Developing Service Learning Activities

The following questions are meant to serve as a guide to faculty in modifying a course to include a community-based academic service-learning component (provided by Massachusetts Campus Compact, 12/04, http://ase.tufts.edu/macc/).

1. Overall objectives for the course: What concepts, skills, theories, issues, and information do you seek to convey in this course?

2. What kinds of community-based placements or projects might contribute to achieving those goals? What kind of “service” would such projects provide to the larger community (community partners can help with this)?

3. What course-appropriate “civic engagement” or public-policy issues might lend themselves to the students’ community-based work?

4. What is the best format for the service-learning component (mandatory, elective, fourth/extra credit, short-term, long-term, individual, group)?

5. What strategies might be used to help students prepare for the community-based work?

6. What adjustments might be needed to the course’s traditional workload (e.g. readings, writing assignments, tests or cases) to accommodate and integrate the service-learning component of the course.

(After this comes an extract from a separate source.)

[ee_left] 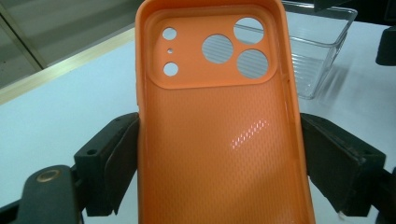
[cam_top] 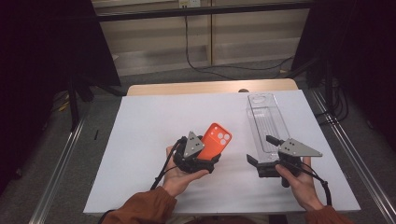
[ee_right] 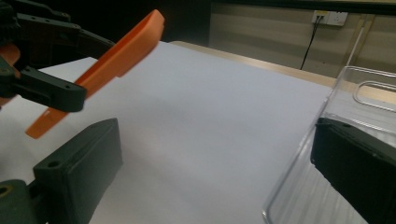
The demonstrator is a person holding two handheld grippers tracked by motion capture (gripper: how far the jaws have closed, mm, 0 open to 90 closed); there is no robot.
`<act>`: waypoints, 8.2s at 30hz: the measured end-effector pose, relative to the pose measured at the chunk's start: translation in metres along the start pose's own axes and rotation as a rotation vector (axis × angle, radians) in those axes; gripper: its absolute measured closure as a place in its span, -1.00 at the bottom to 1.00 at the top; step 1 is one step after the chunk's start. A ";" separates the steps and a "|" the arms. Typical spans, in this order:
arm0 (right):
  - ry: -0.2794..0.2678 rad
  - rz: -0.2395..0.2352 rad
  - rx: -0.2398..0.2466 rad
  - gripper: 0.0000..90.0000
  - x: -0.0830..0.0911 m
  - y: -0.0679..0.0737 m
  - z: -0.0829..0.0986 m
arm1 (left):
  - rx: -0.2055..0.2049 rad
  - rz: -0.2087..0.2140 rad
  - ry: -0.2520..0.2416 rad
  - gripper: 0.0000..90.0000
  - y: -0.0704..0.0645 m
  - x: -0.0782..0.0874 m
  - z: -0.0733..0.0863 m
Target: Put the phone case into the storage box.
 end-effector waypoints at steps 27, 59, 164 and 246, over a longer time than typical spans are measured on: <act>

What kinds of learning can the service work facilitate that are currently being covered in another way or that are currently being assessed in another way?

7. What strategies might you use to help students reflect on their community-based work in the context of course concepts, concerns, and objectives?

8. What course-appropriate strategies might be used to encourage student engagement, especially in the community-based component of the course?

9. What are the important assessment goals related to the community-based work? These might include both academic and civic competencies students should be able to demonstrate and evaluate, as a result of that work.